What is required. Reproduce only the stretch of entries below that begins at the first line and ends at the line holding "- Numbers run".

Items from a data source.
○ ○ ○

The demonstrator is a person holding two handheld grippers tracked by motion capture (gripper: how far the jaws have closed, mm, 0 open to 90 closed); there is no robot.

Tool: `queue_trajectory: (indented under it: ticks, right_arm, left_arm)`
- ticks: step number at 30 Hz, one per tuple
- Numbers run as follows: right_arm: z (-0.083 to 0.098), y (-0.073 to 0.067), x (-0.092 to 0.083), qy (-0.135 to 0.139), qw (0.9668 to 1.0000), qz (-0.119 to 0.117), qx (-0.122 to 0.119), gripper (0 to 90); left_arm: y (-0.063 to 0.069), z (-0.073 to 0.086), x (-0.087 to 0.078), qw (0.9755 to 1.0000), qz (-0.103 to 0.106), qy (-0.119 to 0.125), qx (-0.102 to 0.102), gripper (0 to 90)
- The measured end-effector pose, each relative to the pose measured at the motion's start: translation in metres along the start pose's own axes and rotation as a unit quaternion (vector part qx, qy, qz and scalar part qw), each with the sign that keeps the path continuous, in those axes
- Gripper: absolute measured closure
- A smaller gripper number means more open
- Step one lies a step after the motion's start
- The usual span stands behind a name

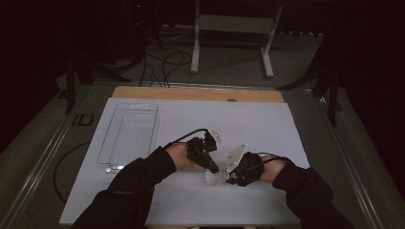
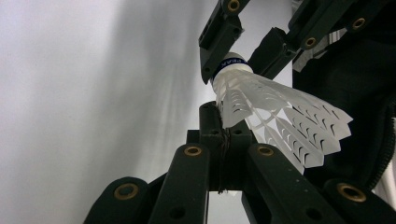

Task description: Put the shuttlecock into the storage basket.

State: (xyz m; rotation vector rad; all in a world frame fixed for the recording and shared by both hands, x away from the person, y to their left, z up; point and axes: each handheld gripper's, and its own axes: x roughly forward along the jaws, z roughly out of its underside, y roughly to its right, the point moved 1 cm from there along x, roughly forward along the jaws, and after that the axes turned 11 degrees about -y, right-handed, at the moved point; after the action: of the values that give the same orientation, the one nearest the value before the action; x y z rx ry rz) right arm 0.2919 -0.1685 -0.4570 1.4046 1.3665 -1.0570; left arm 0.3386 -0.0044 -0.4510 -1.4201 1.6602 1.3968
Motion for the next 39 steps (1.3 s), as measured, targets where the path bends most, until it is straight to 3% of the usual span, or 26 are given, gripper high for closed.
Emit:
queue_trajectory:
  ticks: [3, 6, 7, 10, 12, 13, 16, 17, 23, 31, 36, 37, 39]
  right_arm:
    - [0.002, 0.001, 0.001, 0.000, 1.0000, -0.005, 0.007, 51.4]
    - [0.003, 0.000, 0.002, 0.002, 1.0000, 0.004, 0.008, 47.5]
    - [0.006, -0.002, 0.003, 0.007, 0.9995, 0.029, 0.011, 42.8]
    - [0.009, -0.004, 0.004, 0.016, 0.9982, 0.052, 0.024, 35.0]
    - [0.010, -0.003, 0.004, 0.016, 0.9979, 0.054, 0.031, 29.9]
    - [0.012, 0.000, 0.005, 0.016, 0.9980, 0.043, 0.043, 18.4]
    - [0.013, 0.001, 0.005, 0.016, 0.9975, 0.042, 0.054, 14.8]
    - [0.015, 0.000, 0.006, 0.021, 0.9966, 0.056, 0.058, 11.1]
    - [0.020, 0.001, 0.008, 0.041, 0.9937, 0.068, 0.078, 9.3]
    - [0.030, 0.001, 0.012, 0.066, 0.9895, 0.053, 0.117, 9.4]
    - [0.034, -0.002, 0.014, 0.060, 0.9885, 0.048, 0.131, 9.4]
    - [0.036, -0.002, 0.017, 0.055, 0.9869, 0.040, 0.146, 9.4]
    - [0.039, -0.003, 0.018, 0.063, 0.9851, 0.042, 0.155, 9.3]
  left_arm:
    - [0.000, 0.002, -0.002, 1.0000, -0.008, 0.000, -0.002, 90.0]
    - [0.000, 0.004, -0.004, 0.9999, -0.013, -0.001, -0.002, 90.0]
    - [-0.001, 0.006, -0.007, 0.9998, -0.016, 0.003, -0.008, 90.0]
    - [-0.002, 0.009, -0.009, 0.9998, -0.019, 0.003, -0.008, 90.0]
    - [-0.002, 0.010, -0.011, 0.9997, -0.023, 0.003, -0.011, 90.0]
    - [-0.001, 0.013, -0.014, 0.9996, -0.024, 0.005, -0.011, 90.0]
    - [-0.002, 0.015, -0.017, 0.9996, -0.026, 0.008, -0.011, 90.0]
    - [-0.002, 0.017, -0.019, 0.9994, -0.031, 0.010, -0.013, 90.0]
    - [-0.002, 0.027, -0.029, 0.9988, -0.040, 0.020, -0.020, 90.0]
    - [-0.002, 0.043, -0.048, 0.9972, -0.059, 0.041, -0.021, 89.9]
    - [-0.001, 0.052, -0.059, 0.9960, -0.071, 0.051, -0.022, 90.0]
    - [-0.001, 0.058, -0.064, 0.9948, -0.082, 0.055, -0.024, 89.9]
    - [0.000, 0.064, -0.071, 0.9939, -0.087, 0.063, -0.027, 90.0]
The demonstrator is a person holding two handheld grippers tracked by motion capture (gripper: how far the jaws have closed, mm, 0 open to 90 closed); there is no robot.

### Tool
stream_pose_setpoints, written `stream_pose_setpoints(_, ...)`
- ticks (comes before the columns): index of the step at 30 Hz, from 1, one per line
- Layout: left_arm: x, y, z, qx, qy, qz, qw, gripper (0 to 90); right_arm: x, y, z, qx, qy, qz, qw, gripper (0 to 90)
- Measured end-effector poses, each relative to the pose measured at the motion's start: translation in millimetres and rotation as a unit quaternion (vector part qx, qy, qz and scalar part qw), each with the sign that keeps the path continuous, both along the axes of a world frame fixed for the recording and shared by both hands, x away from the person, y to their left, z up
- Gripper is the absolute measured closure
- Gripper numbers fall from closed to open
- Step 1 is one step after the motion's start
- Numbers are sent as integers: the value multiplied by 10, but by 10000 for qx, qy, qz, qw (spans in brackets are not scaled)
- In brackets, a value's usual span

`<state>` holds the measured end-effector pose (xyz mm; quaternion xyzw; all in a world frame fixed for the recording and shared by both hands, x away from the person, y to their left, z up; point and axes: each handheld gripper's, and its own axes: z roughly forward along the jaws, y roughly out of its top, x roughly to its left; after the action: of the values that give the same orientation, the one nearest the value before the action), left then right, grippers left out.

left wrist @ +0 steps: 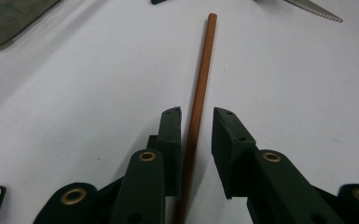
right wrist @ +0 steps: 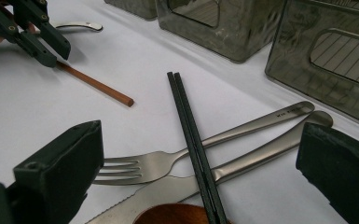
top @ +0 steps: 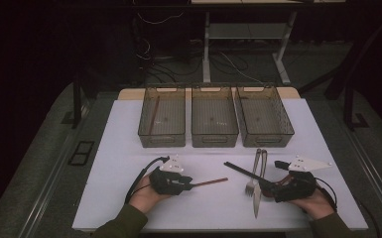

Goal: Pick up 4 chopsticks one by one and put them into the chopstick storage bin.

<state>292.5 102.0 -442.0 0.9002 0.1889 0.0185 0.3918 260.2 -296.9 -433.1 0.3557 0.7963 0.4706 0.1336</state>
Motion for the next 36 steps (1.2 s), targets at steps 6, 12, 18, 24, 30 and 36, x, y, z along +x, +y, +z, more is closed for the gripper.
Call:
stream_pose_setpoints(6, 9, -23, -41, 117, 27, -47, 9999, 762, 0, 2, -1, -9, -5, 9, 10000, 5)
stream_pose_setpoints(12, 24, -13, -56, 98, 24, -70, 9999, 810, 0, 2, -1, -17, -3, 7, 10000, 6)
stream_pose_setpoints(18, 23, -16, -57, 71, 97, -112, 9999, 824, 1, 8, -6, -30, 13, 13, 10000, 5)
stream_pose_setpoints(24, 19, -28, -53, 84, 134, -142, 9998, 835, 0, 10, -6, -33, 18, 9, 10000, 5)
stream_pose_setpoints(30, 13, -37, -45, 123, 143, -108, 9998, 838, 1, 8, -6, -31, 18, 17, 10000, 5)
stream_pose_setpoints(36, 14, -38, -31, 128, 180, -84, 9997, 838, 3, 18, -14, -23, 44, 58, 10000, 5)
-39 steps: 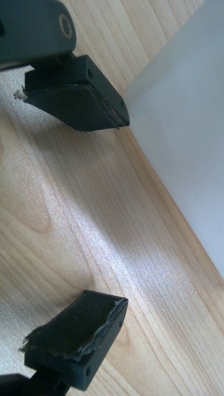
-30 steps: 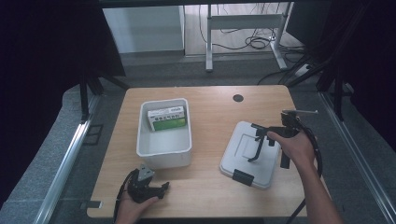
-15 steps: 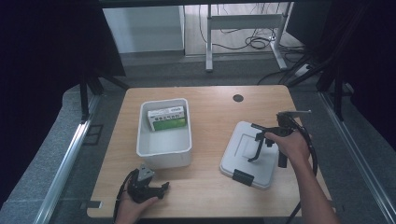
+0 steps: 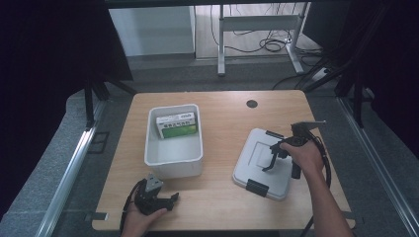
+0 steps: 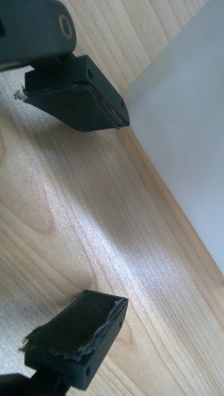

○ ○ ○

Expected answer.
The demonstrator is a person holding two handheld grippers tracked by motion capture (gripper: how far the jaws have closed, mm, 0 open to 90 closed); there is no robot.

Tool: `queue_trajectory: (indented under it: ticks, right_arm, left_arm)`
- ticks: step number at 30 Hz, one per tuple
- Numbers run as follows: right_arm: z (-0.083 to 0.098), y (-0.073 to 0.067), x (-0.092 to 0.083), qy (-0.135 to 0.139), qw (0.9668 to 1.0000), qz (-0.119 to 0.117), qx (-0.122 to 0.119), gripper (0 to 90); left_arm: y (-0.063 to 0.069), z (-0.073 to 0.086), x (-0.087 to 0.078), qw (0.9755 to 1.0000), qz (-0.103 to 0.106), qy (-0.119 to 0.125), qx (-0.102 to 0.102), gripper (0 to 90)

The exercise has been answered completely.